経営管理といっても、原価管理、利益、財務、生産、労務、人事などいろいろな管理がある。私は昔から労務や人事管理というものは、管理者や企業トップの管理思想、ヒューマニティが先づ根底にあって、その具現化が労務・人事管理というものだと思っている。経営環境や一般経済の好、不況というものは常に流動的で何が起るか分らない。そのたびに右往左往していては管理などできるものではない。

私たち経営者は50数年前、終戦後の10数年間はげしいインフレと共産化し、アナーキスト化した労働組合との間にはさまれて本当に死にもの狂いの努力をした。労組との交渉の時、共産系組合とでは社会思想が異なるから合意ということは基本的にはあり得ない。それでも上部組織がしっかりしているから妥協ということはあり得た。
アナーキスト集団は個人の権利を絶対化し、神格化しているし、あらゆる社会的権威を認めないので、時々は暴力化した。いくら話をしても妥協も存在しない。あるのは闘争の勝ち敗けだけである。

いろんな経験の中で私たち経営者が学んだことは、労務や人事管理というものは、人間と人間の生のぶつかり合いであり、その中から人間社会、労働社会、職場社会を少しでも良い雰囲気に変えて行こうという行為だと思っている。給与や休日数、勤務年数などを計算すること自体は管理でも何でもない。従業員一人一人のデータベースの中に、個人との話合いや職歴の中で生れた新しい情報をインプットすること、それこそが管理だと思っている。

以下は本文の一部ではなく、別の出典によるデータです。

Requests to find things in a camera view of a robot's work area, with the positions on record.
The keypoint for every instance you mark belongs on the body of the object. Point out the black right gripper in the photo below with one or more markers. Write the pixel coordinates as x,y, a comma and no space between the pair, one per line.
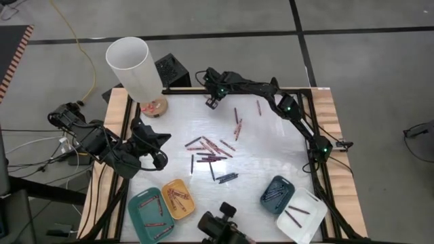
217,83

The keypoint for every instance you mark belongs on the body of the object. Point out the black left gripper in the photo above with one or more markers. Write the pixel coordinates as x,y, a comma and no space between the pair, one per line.
140,139

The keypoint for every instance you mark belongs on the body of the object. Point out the red crayon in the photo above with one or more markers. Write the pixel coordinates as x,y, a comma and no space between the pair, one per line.
239,133
179,194
209,141

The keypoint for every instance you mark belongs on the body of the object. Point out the pink crayon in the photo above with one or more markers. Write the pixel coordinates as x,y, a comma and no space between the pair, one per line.
181,205
227,145
236,116
148,201
237,126
170,200
163,232
175,204
159,206
258,107
155,224

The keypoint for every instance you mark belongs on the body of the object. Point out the teal green plastic tray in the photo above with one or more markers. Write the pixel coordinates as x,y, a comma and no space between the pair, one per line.
140,214

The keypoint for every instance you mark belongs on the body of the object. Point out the yellow plastic tray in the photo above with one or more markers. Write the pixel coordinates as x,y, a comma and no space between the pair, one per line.
183,214

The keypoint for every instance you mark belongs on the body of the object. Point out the blue crayon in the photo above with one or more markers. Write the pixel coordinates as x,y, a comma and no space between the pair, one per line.
274,197
228,179
226,176
192,164
211,171
282,201
274,189
273,193

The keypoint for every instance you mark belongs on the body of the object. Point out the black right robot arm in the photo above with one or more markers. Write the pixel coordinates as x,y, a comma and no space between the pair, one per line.
288,106

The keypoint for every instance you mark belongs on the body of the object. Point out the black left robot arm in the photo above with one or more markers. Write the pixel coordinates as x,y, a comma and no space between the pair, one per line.
91,139

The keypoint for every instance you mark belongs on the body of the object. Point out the pile of crayons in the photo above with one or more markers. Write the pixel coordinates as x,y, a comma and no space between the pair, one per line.
213,147

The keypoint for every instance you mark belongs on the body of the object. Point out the small red piece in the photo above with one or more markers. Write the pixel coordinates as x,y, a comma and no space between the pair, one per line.
145,108
151,106

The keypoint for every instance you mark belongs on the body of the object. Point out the black perforated box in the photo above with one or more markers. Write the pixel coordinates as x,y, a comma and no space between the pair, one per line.
171,71

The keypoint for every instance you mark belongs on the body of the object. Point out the black power adapter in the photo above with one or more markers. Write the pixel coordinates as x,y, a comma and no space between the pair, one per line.
78,160

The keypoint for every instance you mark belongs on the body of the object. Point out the white shade table lamp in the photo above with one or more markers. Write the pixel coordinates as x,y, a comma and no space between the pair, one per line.
134,69

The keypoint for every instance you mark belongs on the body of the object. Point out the dark blue plastic tray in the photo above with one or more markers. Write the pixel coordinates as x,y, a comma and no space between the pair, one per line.
271,207

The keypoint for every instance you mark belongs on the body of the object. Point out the black clamp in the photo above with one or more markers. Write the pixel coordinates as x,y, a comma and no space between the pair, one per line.
344,144

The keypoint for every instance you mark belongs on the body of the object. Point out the white plastic tray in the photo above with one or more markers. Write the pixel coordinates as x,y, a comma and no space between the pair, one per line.
305,232

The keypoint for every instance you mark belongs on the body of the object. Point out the black mat striped edge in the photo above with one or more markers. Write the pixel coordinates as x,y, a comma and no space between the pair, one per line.
8,51

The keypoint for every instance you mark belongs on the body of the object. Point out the black camera bracket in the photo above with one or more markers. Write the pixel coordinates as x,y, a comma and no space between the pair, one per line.
274,83

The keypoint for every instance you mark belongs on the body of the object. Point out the black camera device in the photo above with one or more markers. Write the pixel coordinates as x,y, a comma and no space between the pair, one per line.
217,227

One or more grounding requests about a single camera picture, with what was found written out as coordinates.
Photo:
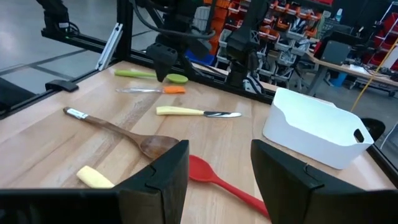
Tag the silver aluminium bracket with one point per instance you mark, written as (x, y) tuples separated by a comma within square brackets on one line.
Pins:
[(109, 46)]

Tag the red storage shelf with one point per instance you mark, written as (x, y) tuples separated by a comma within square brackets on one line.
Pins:
[(388, 25)]

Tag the black table edge clip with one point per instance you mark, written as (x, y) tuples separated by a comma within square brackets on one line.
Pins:
[(62, 85)]

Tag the white plastic bin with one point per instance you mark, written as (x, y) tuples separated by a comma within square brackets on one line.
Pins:
[(311, 146)]

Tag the yellow sponge block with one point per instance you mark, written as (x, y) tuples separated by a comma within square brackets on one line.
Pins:
[(180, 110)]

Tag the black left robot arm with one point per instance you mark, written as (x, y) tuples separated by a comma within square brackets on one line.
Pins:
[(245, 37)]

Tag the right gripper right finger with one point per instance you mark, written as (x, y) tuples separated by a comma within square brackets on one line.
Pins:
[(295, 193)]

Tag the brown wooden spoon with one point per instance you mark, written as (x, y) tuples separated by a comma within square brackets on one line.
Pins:
[(155, 146)]

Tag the storage shelf with bins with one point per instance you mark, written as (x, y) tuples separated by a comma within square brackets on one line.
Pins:
[(280, 25)]

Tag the blue plastic bin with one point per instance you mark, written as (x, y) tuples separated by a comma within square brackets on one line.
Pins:
[(202, 59)]

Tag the wooden top desk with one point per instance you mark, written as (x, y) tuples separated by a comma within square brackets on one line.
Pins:
[(342, 67)]

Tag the red silicone spoon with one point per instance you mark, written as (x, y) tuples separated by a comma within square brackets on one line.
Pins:
[(200, 169)]

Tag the black computer case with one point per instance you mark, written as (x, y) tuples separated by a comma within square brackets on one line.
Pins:
[(335, 51)]

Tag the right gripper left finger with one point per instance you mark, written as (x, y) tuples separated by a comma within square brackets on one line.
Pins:
[(161, 193)]

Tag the black background robot arm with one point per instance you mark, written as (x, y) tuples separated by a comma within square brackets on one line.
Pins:
[(56, 15)]

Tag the blue bucket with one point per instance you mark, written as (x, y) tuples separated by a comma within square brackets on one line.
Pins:
[(338, 79)]

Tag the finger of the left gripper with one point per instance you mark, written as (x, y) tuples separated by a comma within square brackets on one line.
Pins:
[(199, 48), (161, 57)]

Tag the green silicone spoon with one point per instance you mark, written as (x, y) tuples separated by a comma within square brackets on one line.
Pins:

印刷会社の原価管理については昔から多くの人が挑戦してきた。そして貴方の会社では原価管理をしていますかという質問をすると殆どの人がしていると答える。中身を調べてみると、用紙仕入れ、外注仕入れと請求額との差益を記帳しているだけで、社内加工分についてはそのままである。社内加工分については殆ど行われていないが、中には、真面目に努力しようとした会社もあった。工程別にマシンアワー、マンアワーについて単位コストを算出しておいて、受注一件ごとに工程別の所要時間を計測し、それに単価を掛けて積算するというものである。最近ではこうした努力が経営上労多くして何も役立たないことが判ってきたので、社内加工分については原価管理を行う会社は殆どなくなった。

私は昔から印刷界における原価管理反対論者である。原価管理の方法が間違っているなどと言うのではない。努力が報われないようなことをすべきではないといっている。印刷会社の工場管理をした人なら誰だって知っていることだが、印刷は受注生産、短納期、高品質、多種少量、工程可変、部品調達と複雑を極めた生産形態である。しかも短納期は想像を絶するもので、pre-press部門も press部門も一日のうちに2〜3回もスケジュール表の組み直しを行っている。得意先の校正がまだ終らず下版が遅れている、部数決定が最終段階になっても決まらず用紙手配ができない。洋紙店からの運送が遅れて、印刷機は紙待ち休止である。その他にも版待ち休止、機械故障の休止、用紙品質不良による操業率低下、得意先出張校正による休止時間、印刷設備閑繁状況による機械どり予定変更(全判予定が半切へ)・・・・

印刷工場だけでも標準化できない理由は日常的にいくらでもある。同じ印刷機でも一日の加工高が昨日は20万円、今日は5万円。そして従業員の作業時間は、5万円の仕事をしている時の方が多いのである。同じことが prepress部門でも、後加工部門でも発生している。こういう状態が良いとか当たり前だといっているのではない。標準化への努力は常に行わなければならないし、そのために多くの会社でISO取得の努力が行われている。しかし、標準化できない理由の殆どが企業外部で発生しているし、仕事の内容自体が情報化社会の発展と共にますます短納期、複雑になっているから、完全な標準化は百年河清を待つようなものだ。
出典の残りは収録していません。